_Exercise data_
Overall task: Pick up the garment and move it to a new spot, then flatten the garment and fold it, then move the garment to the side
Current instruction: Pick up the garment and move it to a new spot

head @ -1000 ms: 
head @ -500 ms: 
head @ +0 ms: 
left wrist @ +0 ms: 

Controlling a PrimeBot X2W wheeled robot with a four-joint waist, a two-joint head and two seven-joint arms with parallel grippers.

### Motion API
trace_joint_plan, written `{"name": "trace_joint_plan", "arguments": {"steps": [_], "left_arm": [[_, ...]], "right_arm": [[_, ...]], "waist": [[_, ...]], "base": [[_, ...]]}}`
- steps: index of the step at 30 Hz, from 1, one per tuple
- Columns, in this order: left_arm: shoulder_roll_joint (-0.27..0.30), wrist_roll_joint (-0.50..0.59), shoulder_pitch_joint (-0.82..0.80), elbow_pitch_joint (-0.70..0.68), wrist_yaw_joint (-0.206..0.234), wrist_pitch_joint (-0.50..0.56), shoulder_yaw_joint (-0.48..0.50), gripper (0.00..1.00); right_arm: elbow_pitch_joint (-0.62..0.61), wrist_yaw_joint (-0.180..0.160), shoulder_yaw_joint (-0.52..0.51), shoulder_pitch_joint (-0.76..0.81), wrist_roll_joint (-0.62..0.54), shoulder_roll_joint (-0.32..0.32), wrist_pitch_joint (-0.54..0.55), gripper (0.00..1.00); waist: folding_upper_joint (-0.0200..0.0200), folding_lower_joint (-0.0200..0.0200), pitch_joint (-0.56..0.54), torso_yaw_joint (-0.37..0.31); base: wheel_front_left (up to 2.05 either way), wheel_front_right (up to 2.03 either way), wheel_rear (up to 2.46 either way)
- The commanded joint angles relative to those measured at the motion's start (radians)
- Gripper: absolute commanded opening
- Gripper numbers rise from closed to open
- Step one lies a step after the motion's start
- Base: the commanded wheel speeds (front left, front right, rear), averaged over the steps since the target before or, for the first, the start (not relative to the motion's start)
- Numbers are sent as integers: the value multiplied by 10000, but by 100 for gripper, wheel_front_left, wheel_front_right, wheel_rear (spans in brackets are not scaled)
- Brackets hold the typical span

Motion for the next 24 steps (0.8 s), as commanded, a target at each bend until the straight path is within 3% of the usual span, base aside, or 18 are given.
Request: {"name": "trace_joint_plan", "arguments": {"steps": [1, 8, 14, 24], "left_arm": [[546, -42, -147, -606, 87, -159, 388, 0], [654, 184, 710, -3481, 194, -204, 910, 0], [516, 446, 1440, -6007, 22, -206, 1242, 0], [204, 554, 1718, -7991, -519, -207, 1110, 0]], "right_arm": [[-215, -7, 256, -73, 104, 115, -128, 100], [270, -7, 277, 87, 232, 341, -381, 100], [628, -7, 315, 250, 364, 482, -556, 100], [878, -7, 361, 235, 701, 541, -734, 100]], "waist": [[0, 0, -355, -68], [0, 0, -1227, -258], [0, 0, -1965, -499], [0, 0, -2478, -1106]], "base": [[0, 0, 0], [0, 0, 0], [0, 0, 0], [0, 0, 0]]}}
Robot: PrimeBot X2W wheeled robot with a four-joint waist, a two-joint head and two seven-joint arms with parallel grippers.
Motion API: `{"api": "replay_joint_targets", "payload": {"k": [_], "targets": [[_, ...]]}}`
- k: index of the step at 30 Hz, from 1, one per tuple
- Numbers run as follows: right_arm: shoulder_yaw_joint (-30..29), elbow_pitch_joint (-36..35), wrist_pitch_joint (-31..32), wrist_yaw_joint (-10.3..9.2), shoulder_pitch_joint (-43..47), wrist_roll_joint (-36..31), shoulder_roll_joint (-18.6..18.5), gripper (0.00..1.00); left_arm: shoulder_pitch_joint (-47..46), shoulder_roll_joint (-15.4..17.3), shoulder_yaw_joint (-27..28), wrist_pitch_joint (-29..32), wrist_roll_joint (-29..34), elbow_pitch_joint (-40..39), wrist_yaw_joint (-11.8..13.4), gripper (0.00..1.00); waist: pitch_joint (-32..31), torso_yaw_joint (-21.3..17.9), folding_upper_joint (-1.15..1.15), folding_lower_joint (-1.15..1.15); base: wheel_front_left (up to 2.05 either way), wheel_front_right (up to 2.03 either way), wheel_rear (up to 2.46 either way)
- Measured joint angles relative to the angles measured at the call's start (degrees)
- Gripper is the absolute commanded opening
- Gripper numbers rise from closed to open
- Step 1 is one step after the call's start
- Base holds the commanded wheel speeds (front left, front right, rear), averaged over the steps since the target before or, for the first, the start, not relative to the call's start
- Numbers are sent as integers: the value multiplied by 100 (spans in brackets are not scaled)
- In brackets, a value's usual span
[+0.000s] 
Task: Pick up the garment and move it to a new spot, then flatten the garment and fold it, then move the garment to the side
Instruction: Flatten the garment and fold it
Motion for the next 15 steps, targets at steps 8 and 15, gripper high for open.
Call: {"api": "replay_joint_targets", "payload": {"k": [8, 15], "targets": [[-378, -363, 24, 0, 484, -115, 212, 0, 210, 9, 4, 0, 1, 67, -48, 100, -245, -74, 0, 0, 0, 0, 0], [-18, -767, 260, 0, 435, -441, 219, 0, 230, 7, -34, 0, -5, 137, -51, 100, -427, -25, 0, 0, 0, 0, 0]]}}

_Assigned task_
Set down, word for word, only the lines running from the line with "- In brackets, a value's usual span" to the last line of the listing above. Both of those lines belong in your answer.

_Response for this exercise_
- In brackets, a value's usual span
[+0.000s] 
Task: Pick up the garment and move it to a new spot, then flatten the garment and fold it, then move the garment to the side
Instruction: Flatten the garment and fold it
Motion for the next 15 steps, targets at steps 8 and 15, gripper high for open.
Call: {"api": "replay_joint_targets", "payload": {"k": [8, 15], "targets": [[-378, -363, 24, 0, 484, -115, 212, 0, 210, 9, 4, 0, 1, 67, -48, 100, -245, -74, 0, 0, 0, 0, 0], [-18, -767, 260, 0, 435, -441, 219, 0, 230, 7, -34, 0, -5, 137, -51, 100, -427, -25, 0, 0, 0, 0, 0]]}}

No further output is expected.